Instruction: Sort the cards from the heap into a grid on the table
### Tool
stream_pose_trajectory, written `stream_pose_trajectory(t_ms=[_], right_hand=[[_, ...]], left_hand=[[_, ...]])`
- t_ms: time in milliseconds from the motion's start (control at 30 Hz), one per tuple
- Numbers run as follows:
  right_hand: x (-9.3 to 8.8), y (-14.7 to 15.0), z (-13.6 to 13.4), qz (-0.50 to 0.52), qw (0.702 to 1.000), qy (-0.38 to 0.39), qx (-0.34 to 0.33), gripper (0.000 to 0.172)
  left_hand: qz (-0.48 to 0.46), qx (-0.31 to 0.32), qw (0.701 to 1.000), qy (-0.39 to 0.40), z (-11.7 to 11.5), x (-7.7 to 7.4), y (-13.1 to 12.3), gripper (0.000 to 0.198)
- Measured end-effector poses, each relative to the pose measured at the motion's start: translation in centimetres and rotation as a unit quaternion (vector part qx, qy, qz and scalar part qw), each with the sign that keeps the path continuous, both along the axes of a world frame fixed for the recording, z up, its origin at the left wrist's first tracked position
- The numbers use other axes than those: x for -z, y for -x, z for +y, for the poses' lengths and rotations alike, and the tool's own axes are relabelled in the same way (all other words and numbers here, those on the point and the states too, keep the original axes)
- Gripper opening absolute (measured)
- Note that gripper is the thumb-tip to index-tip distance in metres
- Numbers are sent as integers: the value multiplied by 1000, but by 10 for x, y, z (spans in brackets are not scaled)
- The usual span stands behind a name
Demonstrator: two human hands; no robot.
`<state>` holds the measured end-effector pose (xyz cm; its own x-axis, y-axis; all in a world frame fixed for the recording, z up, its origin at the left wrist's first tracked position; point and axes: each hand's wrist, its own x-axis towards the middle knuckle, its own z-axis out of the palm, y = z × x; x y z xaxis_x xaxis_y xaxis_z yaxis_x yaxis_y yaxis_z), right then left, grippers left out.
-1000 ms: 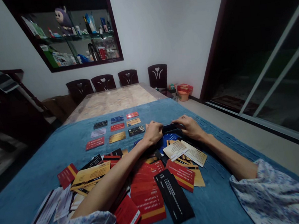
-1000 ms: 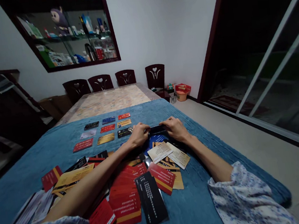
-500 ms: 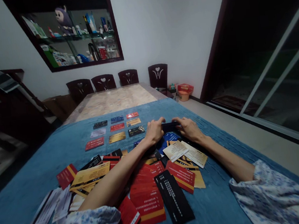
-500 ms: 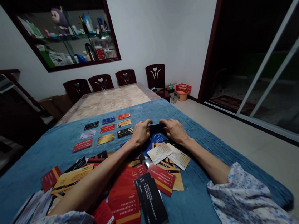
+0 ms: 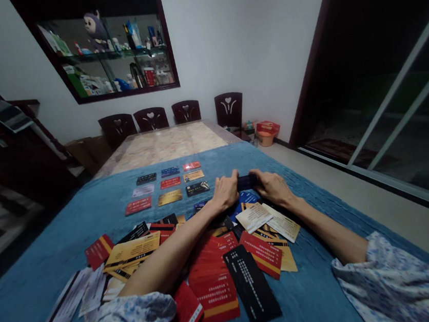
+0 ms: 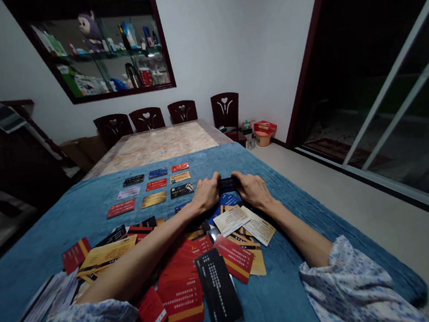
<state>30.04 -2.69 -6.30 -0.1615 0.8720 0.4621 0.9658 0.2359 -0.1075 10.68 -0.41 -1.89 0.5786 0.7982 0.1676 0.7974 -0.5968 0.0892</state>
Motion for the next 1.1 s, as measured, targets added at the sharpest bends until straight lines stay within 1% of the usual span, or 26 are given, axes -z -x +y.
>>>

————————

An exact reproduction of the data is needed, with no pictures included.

■ **ANSWER TO THE EXERCISE**:
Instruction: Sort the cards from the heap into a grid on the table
### Tool
stream_pose_trajectory, written `stream_pose_trajectory(t_ms=[_], right_hand=[[_, ...]], left_hand=[[_, ...]])`
- t_ms: time in milliseconds from the motion's start (control at 30 Hz), one per tuple
- Numbers run as follows:
  right_hand: x (-9.3 to 8.8), y (-14.7 to 15.0), z (-13.6 to 13.4), qz (-0.50 to 0.52), qw (0.702 to 1.000), qy (-0.38 to 0.39), qx (-0.34 to 0.33), gripper (0.000 to 0.172)
  left_hand: qz (-0.48 to 0.46), qx (-0.31 to 0.32), qw (0.701 to 1.000), qy (-0.39 to 0.40), z (-11.7 to 11.5), x (-7.7 to 7.4), y (-13.1 to 12.3), gripper (0.000 to 0.198)
- Measured end-effector poses, each relative to the pose measured at the motion's start: translation in centimetres and rotation as a unit quaternion (vector part qx, qy, qz and scalar part qw), each with the sign that keeps the path continuous, both along the axes of a world frame fixed for the recording, z up, its origin at the left wrist's first tracked position
- The numbers use other axes than those: x for -z, y for -x, z for +y, for the poses' lengths and rotations alike, and the tool's own axes are relabelled in the same way (all other words and numbers here, those on the point and the states too, keep the original axes)
- Gripper opening absolute (measured)
- Note that gripper is the thumb-tip to index-tip distance in metres
- Numbers are sent as integers: the value multiplied by 1000, but by 10 for x, y, z (spans in brackets are not scaled)
- The usual span stands behind a name
Demonstrator: two human hands; no robot.
`<state>` holds the measured end-effector pose (xyz cm; its own x-axis, y-axis; all in a world frame fixed for the recording, z up, its origin at the left wrist's first tracked position; point and axes: each hand's wrist, its own x-axis towards the middle knuckle, its own z-axis out of the palm, y = z × x; x y z xaxis_x xaxis_y xaxis_z yaxis_x yaxis_y yaxis_z), right then left, grippers left out.
-1000 ms: 
-1000 ms: 
-500 ms: 
-500 ms: 
+0 ms: 
+0 ms: 
<state>30.04 -2.69 -6.30 -0.1615 0.8720 0.4621 0.9658 0.2359 -0.1075 10.68 -0.41 -1.89 0.5786 0.7982 0.1676 0.7974 -0.5968 0.0892</state>
Motion for the next 1.1 s, as measured, targets added at the sharpest bends until straight lines stay within 1% of the usual span, or 26 are given, axes -z -x +y.
>>>

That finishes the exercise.